The 2015 Tom Hanks film Bridge of Spies tells the dramatic story of Bill Donovan, a lawyer specializing in insurance who was called on to defend Russian Rudy Abel against charges that he spied on America. Donovan built on his connections with Abel,who was convicted and was indeed a Russian KGB colonel, to negotiate a swap that brought home American spy pilot Francis Gary Powers.
The story focuses on how Donovan bartered for the release of both Powers and an economics student studying in Germany, Frederic Pryor. The East German police arrested Pryor in 1961 because they misinterpreted his economics dissertation for a spy report.
But while it is true Donovan helped secure the release of two men in 1963, by swapping Russian spy Abel, there was a third man that Donovan was after, as well: Marvin Makinen, an Ashburnham, Mass. college student who actually was a real spy arrested and jailed in the Soviet Union.
Makinen, a chemistry student in Berlin, might seem an unlikely spy. But he was part of a large group of students and tourists recruited by the CIA to spy on the Soviet Union – sometimes with troubling outcomes.
In one famous case from 1960, Mark Kaminsky of Michigan and Harvey Bennett of Bath, Me. were arrested while traveling in Russia. The two men had photographs of Russian military sites and notes about them in their possession. Their explanation, that Kaminsky was writing a book about the buildup of the Russian military, didn’t satisfy the Soviets and they were jailed.
Back home in the United States, their stories seemed equally shaky. The two men had served in the Air Force together. Their travels to the Soviet Union were paid for by grants of $2,000 from the Northcraft Educational Fund. But there was no record of the fund as an actual foundation, and a lawyer who represented it would not explain who was behind it or why it paid for the research.
Though both Bennett and Kaminsky were eventually returned to the United States, skeptics believed the Educational Fund was simply a front for the CIA, used as part of its covert program of infiltrating the Soviet Union with spies traveling under the guise of tourists.
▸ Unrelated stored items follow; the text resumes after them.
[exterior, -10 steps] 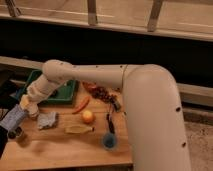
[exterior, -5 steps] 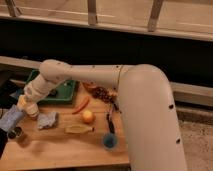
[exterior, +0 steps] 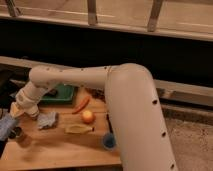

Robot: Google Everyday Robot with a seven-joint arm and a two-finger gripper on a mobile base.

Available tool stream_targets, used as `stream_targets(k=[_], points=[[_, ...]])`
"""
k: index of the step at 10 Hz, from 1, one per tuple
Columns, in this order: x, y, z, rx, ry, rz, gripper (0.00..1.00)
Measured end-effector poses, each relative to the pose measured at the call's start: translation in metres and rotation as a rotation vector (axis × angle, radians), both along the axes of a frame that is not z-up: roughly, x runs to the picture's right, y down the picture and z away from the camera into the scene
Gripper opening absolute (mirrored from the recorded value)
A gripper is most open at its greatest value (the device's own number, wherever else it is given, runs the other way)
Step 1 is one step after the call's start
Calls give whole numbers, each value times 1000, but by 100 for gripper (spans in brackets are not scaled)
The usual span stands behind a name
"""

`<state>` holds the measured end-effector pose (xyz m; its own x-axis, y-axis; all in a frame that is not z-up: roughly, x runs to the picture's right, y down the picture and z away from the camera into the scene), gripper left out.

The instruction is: Place sponge in metal cup

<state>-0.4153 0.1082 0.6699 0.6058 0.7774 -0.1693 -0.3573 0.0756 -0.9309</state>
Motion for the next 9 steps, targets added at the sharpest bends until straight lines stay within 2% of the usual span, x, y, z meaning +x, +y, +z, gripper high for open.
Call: stream_targets(k=[3, 4, 8, 9], points=[[-26, 18, 9, -20, -11, -27, 7], [-29, 21, 18, -27, -4, -33, 7], [-16, 23, 47, -55, 31, -11, 8], [-14, 26, 53, -62, 37, -3, 14]])
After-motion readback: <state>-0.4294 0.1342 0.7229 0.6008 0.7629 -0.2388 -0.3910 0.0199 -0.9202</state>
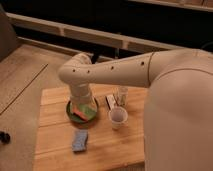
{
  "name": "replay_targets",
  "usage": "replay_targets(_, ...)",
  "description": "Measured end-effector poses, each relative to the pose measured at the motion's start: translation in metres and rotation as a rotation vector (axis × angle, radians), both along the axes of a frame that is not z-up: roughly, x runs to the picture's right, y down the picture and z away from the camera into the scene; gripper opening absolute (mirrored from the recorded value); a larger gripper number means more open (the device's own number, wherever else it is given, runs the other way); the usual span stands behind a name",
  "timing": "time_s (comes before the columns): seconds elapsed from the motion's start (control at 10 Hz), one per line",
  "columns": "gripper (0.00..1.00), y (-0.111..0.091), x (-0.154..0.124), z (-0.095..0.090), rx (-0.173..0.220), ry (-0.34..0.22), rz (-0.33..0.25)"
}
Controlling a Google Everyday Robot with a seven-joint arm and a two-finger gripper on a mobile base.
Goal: Place the pepper in the ceramic cup
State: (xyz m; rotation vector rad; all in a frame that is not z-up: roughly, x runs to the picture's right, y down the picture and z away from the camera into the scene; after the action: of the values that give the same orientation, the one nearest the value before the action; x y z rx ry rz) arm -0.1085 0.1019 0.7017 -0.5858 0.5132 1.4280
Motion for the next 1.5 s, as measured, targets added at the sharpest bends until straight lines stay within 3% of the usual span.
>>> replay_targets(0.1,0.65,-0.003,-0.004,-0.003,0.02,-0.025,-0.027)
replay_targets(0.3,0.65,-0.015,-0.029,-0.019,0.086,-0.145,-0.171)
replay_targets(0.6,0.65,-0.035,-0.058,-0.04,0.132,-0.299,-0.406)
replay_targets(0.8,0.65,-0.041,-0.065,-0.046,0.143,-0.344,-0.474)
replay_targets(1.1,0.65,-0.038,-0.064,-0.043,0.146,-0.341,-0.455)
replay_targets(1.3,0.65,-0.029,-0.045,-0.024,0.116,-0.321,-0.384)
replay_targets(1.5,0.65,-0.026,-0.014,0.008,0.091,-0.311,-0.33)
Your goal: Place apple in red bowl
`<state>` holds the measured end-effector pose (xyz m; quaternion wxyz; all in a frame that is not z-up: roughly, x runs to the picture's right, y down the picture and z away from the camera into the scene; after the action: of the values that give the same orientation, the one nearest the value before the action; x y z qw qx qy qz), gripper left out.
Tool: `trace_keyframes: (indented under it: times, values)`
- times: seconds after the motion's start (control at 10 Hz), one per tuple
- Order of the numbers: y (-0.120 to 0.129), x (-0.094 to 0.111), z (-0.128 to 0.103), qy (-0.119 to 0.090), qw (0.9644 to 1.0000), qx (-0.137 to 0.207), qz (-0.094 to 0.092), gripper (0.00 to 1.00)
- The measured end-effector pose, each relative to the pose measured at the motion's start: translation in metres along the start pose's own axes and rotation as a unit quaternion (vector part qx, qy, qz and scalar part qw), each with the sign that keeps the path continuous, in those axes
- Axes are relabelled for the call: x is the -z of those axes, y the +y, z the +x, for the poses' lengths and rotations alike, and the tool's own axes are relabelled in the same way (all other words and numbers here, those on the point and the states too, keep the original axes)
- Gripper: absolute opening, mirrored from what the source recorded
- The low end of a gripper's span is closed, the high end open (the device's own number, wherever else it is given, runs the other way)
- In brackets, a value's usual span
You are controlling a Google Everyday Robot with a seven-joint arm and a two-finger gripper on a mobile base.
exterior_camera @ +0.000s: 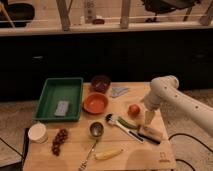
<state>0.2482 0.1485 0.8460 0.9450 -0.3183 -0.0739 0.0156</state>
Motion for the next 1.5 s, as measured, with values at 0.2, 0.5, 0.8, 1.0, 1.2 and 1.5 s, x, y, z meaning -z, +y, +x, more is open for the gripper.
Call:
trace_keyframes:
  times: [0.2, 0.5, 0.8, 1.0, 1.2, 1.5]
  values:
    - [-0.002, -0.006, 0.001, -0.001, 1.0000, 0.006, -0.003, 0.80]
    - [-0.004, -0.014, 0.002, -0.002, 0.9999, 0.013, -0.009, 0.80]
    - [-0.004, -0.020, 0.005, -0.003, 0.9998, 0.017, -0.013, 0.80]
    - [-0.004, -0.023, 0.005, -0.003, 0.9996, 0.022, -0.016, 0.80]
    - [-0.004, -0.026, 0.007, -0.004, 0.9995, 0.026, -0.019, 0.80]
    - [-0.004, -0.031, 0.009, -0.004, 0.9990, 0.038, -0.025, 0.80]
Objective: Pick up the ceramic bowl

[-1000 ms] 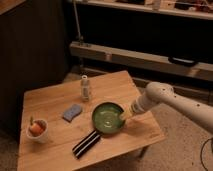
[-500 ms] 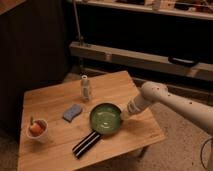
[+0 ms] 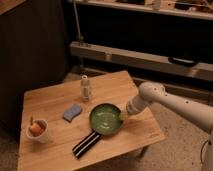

Or, as in Makinen’s case, students.
Makinen has explained that he did undertake the mission to spy on the Soviets by taking photographs of military installations while traveling in Russia as a student, but he was a poorly prepared spy. If he was caught, the CIA had told him, he should simply do his best to try to slip out of trouble.
Arrested as a spy inn 1961, Makinen was in prison at the time Donovan was attempting to free Powers in 1963, depicted in the film Bridge of Spies. But while the movie talks about Pryor being the unlikely prisoner freed along with Powers, Makinen was actually the one that got away.
Over a ten day stretch of negotiations, Donovan pushed to get all three men released in exchange for Abel, the Russian colonel who had siphoned military secrets out of the United States for nine years. One day Makinen was in the mix, the next Pryor and the next Powers, Donovan would recall of the negotiations.
In the end, it was Pryor and Powers who were exchanged for Abel. Makinen would have to wait until later in 1963 for his release in a separate swap.
Makinen and Pryor have both gone on to have a successful career as a college professors and researchers.